Task goal - The whole of the data, every line, should come back exactly the same.

Data extract -
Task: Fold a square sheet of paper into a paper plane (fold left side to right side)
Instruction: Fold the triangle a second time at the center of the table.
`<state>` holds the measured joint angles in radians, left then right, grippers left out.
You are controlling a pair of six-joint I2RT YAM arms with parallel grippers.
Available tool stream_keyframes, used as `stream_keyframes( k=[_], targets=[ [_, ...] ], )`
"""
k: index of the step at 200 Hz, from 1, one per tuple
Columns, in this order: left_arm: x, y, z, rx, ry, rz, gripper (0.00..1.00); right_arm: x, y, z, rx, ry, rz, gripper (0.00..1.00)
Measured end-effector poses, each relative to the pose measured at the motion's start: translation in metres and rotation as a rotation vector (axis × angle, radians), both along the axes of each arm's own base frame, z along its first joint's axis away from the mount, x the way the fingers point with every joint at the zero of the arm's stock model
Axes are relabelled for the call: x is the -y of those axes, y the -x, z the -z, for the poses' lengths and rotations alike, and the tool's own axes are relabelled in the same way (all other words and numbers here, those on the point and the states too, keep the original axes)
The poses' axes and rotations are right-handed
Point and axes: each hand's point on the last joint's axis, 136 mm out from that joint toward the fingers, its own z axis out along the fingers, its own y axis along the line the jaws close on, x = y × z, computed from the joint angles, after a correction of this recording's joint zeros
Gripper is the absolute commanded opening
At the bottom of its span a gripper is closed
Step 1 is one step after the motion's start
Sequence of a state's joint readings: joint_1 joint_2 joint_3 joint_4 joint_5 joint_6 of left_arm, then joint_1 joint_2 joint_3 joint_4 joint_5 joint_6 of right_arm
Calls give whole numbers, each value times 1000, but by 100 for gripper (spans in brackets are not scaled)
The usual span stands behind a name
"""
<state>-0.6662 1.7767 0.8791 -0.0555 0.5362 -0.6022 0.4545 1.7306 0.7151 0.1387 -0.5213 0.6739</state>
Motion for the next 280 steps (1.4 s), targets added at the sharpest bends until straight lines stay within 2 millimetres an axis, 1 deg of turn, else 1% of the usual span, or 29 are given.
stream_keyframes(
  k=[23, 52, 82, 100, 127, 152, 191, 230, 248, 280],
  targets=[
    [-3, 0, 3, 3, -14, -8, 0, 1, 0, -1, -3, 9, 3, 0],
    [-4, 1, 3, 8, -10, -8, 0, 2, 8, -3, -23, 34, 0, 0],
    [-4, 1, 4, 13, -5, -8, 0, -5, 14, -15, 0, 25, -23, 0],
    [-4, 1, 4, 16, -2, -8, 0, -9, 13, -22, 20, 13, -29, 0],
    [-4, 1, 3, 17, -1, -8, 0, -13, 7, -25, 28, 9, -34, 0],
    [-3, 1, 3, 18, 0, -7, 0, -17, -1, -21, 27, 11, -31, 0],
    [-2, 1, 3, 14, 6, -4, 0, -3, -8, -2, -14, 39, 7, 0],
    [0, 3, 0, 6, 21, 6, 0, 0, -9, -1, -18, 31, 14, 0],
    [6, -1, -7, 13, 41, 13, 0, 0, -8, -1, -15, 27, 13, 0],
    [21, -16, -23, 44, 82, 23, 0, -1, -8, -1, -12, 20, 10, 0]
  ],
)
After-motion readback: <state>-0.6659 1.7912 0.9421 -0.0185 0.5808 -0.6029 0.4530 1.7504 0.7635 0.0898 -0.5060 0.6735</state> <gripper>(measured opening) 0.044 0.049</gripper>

Solution -
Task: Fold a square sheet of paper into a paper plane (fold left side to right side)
Instruction: Fold the triangle a second time at the center of the table.
`<state>` holds the measured joint angles in radians, left then right, grippers left out.
You are controlling a pair of six-joint I2RT YAM arms with parallel grippers.
Available tool stream_keyframes, used as `stream_keyframes( k=[_], targets=[ [_, ...] ], )`
"""
k: index of the step at 200 Hz, from 1, one per tuple
Columns, in this order: left_arm: x, y, z, rx, ry, rz, gripper (0.00..1.00); right_arm: x, y, z, rx, ry, rz, gripper (0.00..1.00)
Measured end-effector poses, each relative to the pose measured at the motion's start: translation in metres and rotation as a rotation vector (axis × angle, radians), both along the axes of each arm's own base frame, z along its first joint's axis away from the mount, x the way the fingers point with every joint at the zero of the arm's stock model
Axes are relabelled for the call: x is the -y of those axes, y the -x, z the -z, for the poses' lengths and rotations alike, and the tool's own axes are relabelled in the same way (all other words and numbers here, those on the point and the states too, keep the original axes)
The poses' axes and rotations are right-handed
Point and axes: each hand's point on the last joint's axis, 136 mm out from that joint toward the fingers, its own z axis out along the fingers, its own y axis along the line the jaws close on, x = y × z, computed from the joint angles, after a correction of this recording's joint zeros
Gripper is the absolute commanded opening
At the bottom of its span a gripper is closed
Step 1 is one step after the motion's start
Sequence of a state's joint readings: joint_1 joint_2 joint_3 joint_4 joint_5 joint_6 of left_arm, then joint_1 joint_2 joint_3 joint_4 joint_5 joint_6 of right_arm
Calls give whole numbers, each value times 1000, but by 100 for gripper (spans in brackets are not scaled)
The usual span stands behind a name
"""
<state>-0.6662 1.7767 0.8791 -0.0555 0.5362 -0.6022 0.4545 1.7306 0.7151 0.1387 -0.5213 0.6739</state>
Motion for the next 280 steps (1.4 s), targets added at the sharpest bends until straight lines stay within 2 millimetres an axis, 1 deg of turn, else 1% of the usual span, or 29 are given.
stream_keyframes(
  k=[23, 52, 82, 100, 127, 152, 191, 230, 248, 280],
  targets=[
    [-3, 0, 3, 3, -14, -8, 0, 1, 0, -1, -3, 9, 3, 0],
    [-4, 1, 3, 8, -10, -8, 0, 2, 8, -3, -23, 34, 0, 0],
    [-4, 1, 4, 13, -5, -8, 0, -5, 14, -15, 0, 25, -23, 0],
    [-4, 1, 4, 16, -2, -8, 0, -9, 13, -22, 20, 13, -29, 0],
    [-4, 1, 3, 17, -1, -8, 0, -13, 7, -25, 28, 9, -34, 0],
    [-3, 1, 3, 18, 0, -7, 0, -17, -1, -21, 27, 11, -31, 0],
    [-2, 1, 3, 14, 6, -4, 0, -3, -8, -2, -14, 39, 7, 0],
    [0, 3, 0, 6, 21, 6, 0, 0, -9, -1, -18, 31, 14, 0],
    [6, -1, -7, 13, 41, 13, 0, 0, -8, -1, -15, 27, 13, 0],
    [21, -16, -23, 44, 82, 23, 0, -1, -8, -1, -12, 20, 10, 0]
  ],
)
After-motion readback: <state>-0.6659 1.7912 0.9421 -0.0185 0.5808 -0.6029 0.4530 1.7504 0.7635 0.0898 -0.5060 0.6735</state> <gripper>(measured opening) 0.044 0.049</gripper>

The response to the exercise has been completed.